PROBLEM DESCRIPTION: The records below hold a stretch from the line with "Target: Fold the" through the line with "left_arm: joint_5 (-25"; return exactly those lines, ends included, and nothing more.

EXCERPTED DATA:
Segment Open
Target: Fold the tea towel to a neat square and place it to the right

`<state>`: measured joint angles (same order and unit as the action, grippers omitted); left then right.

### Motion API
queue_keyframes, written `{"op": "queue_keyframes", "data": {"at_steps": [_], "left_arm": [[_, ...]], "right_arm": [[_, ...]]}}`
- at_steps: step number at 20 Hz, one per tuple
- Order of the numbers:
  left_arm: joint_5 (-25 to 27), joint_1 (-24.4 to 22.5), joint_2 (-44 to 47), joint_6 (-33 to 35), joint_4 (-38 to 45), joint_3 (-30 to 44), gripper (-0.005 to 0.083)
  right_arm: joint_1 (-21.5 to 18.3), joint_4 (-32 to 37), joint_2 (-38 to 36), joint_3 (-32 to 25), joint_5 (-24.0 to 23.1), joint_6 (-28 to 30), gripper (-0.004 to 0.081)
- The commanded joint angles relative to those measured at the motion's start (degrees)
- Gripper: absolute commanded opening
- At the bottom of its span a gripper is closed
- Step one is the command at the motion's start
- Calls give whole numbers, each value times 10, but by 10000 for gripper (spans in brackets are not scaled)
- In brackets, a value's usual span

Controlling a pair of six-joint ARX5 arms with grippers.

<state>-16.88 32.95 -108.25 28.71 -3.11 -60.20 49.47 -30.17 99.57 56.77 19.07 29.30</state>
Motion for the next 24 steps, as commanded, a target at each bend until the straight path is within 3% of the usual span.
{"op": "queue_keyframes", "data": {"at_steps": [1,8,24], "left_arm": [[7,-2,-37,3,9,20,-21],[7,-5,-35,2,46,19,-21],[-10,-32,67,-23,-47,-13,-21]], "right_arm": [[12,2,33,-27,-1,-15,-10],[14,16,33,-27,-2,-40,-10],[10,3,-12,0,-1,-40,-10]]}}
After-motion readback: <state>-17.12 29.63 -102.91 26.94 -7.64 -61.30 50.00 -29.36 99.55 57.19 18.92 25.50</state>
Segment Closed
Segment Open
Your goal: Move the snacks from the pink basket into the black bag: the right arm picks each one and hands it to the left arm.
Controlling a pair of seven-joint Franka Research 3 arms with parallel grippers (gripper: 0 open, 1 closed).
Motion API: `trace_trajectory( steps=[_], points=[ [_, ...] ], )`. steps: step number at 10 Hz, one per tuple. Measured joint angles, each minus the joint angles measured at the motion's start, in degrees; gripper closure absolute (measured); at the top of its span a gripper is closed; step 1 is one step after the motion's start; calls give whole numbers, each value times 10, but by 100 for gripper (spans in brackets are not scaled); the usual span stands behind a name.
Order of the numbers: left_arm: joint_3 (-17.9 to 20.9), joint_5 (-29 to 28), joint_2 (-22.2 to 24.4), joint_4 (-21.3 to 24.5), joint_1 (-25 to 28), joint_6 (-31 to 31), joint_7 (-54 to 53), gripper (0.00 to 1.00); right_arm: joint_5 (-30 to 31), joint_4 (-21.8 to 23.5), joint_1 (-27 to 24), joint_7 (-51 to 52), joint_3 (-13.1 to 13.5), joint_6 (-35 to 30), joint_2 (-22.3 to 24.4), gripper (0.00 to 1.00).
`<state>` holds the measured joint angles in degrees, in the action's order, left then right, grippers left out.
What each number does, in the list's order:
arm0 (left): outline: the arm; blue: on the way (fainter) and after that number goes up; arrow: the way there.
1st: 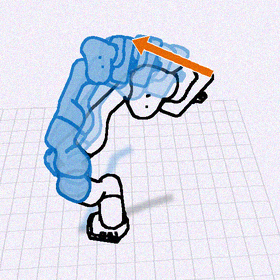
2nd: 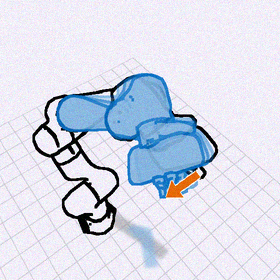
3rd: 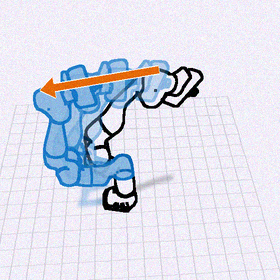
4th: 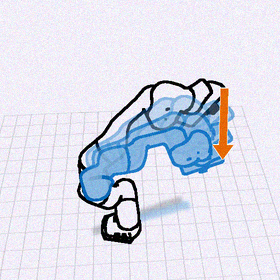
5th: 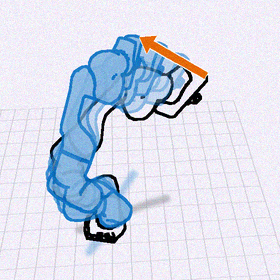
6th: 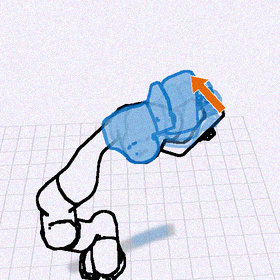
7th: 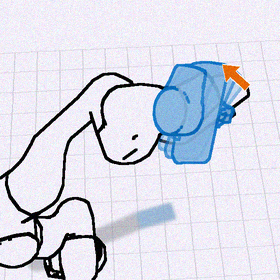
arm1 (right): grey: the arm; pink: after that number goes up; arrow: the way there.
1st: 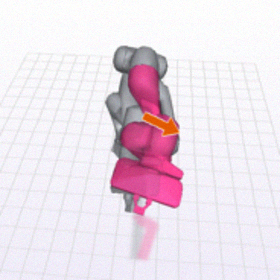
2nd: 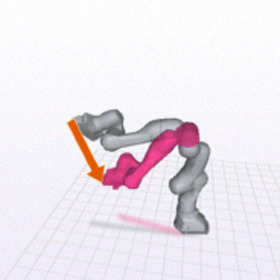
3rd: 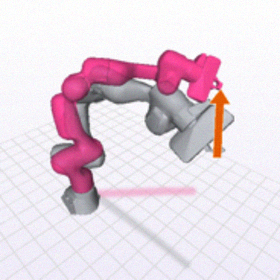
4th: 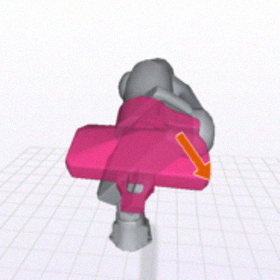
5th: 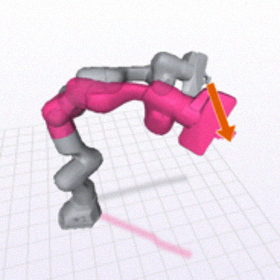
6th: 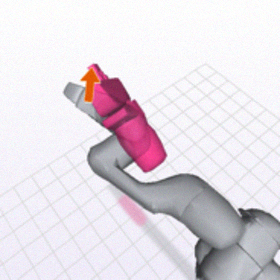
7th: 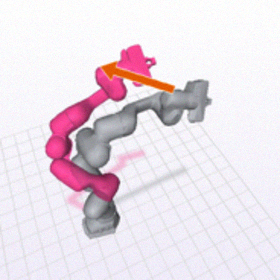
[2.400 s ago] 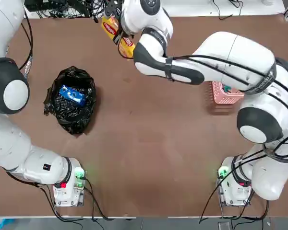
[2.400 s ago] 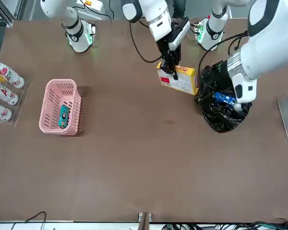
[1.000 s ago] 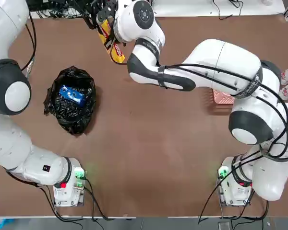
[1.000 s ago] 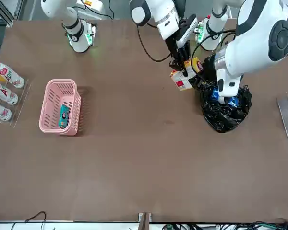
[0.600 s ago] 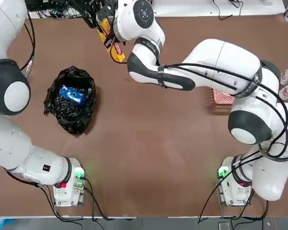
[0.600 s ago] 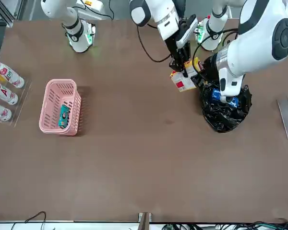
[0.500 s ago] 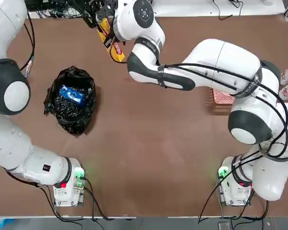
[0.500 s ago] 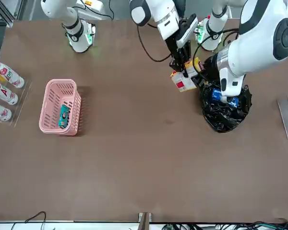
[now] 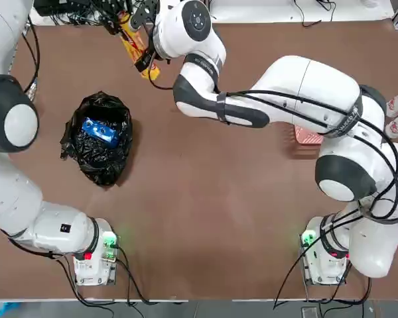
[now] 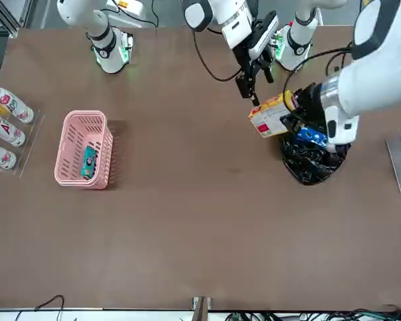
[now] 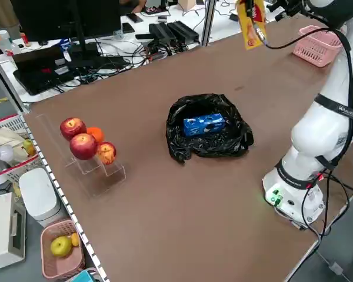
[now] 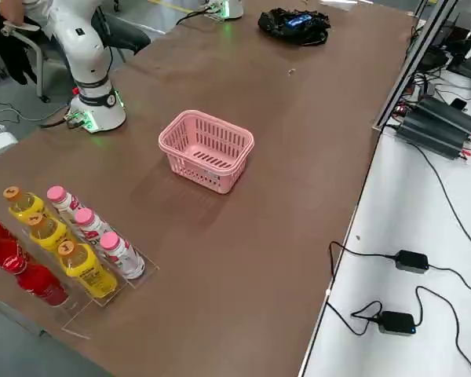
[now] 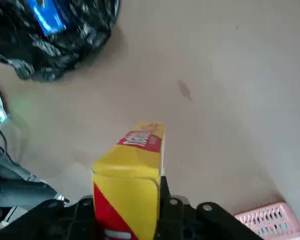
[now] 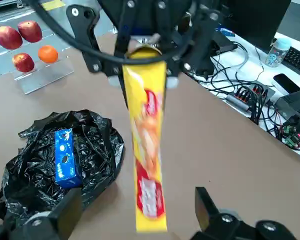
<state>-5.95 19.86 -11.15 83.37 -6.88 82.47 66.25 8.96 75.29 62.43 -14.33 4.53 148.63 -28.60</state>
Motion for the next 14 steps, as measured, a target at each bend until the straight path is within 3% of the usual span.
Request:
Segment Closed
ANSWER TO THIS TASK:
Target: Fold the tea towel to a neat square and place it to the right

`<state>`: measured joint angles (same order and unit as the action, grippers omitted); left then right.

### Motion API
queue_keyframes, written `{"op": "queue_keyframes", "data": {"at_steps": [_], "left_arm": [[_, ...]], "right_arm": [[_, ...]]}}`
- at_steps: step number at 20 Hz, one per tuple
- Order of the numbers:
  left_arm: joint_5 (-25 to 27), joint_1 (-24.4 to 22.5), joint_2 (-44 to 47), joint_6 (-33 to 35), joint_4 (-38 to 45), joint_3 (-30 to 44), gripper (-0.005 to 0.083)

What appears above is the complete answer to the exercise.